The H.245 exchange results in the establishment of the media channels required to transmit and receive real-time information. You should be aware that while Figure 2-7 highlights a slow start call, a variant to the slow start procedure, known as FastConnect, also exists and is depicted in Figure 2-8. As the name suggests, FastConnect is a quicker and more efficient mechanism to establish an H.323 call. In fact, FastConnect can establish an H.323 call with as few as two messages. This is possible because with FastConnect there is no need to open an H.245 socket, as long as all needed media can be negotiated via FastConnect.
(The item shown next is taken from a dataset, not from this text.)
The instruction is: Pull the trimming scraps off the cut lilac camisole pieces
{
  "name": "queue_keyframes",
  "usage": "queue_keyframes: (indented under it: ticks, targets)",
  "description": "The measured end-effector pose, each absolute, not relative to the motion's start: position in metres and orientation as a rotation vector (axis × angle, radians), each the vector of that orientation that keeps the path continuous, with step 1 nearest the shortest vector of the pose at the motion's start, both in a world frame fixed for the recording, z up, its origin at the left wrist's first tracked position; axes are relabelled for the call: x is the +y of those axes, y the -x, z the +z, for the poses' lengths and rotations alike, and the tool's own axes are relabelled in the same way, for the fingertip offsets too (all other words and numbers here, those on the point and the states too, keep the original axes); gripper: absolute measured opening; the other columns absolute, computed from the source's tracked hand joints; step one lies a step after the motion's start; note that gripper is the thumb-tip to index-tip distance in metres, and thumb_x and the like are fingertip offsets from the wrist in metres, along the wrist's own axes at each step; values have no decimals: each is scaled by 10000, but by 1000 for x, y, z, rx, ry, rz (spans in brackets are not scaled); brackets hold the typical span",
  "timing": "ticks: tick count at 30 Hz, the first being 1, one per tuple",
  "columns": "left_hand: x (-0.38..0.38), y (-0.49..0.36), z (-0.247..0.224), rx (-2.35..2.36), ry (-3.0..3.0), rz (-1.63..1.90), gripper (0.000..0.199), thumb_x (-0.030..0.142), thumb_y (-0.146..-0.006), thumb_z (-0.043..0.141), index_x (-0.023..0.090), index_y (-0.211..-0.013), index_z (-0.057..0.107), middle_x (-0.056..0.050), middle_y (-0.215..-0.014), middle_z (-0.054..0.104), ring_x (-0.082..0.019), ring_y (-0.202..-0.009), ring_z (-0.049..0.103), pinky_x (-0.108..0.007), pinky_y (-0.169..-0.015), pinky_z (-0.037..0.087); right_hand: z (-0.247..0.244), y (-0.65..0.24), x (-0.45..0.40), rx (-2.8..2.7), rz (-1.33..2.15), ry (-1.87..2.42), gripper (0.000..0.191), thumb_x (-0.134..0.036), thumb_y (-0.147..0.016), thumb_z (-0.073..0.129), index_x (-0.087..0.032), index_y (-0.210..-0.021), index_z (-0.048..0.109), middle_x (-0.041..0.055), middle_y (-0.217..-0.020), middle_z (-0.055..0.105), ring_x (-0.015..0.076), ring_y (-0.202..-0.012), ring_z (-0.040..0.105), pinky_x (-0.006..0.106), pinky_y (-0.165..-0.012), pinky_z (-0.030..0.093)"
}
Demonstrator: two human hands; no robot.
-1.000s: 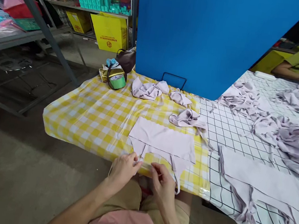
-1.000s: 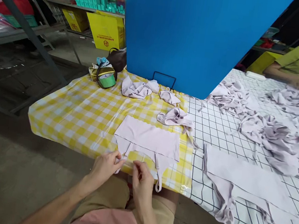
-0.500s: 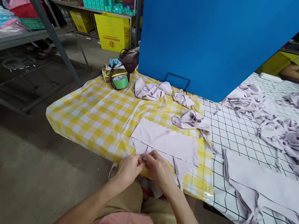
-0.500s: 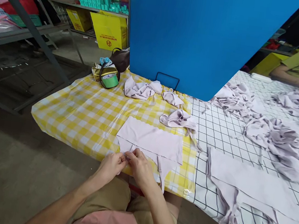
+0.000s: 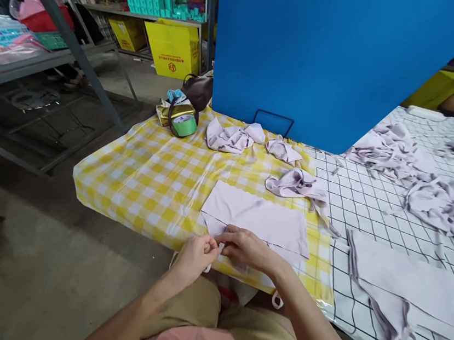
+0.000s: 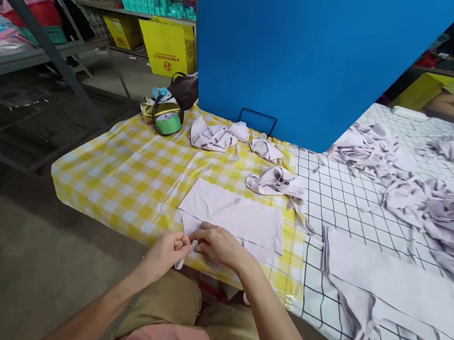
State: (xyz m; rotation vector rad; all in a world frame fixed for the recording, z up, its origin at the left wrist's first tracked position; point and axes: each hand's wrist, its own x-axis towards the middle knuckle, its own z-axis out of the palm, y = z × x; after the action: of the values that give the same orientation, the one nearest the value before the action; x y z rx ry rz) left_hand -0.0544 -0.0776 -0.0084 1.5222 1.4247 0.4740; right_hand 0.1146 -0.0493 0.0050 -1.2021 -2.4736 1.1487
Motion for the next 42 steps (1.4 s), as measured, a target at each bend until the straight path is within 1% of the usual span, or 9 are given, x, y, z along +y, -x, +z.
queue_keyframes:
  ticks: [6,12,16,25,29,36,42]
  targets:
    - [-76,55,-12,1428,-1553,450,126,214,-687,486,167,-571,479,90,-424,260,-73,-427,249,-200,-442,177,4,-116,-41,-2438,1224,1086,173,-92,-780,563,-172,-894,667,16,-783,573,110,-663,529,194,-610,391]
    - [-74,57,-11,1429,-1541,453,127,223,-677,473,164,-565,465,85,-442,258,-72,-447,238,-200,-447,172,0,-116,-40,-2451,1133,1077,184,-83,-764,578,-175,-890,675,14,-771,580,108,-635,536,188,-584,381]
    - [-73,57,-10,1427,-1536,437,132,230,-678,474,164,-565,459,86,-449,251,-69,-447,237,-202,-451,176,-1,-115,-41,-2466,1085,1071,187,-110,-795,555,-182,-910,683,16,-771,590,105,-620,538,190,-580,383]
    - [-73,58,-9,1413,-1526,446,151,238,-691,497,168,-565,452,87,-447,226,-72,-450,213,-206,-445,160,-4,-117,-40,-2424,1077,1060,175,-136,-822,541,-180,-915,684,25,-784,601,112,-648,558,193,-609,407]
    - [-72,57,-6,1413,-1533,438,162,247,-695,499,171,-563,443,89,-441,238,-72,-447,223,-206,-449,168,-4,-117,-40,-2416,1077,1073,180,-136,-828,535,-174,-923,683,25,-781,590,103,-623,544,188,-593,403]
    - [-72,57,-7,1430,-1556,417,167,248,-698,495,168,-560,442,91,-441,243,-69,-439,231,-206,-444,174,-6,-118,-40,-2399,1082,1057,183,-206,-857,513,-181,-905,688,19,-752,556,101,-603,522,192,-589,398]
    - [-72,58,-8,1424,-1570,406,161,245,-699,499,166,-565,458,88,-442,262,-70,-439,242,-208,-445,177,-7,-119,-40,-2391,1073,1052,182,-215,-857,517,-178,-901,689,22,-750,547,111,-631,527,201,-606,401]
Figure 2-8 shows how an H.323 FastConnect call is set up. When transmitting a Call Setup message, the endpoint populates a field, known as the fastStart element, with H.245 messages. The called endpoint can accept FastConnect by selecting any fastStart element in the Call Setup message, populate the necessary data fields (as specified in H.323), and return a fastStart element in any H.225 message (for example, Call Proceeding, Alerting, Connect) to the caller. The called endpoint can also reject FastConnect and fall back to the traditional slow start procedures shown in Figure 2-7 by either explicitly indicating so (using a flag), initiating any H.245 communications, or providing an H.245 address for the purposes of initiating H.245 communications.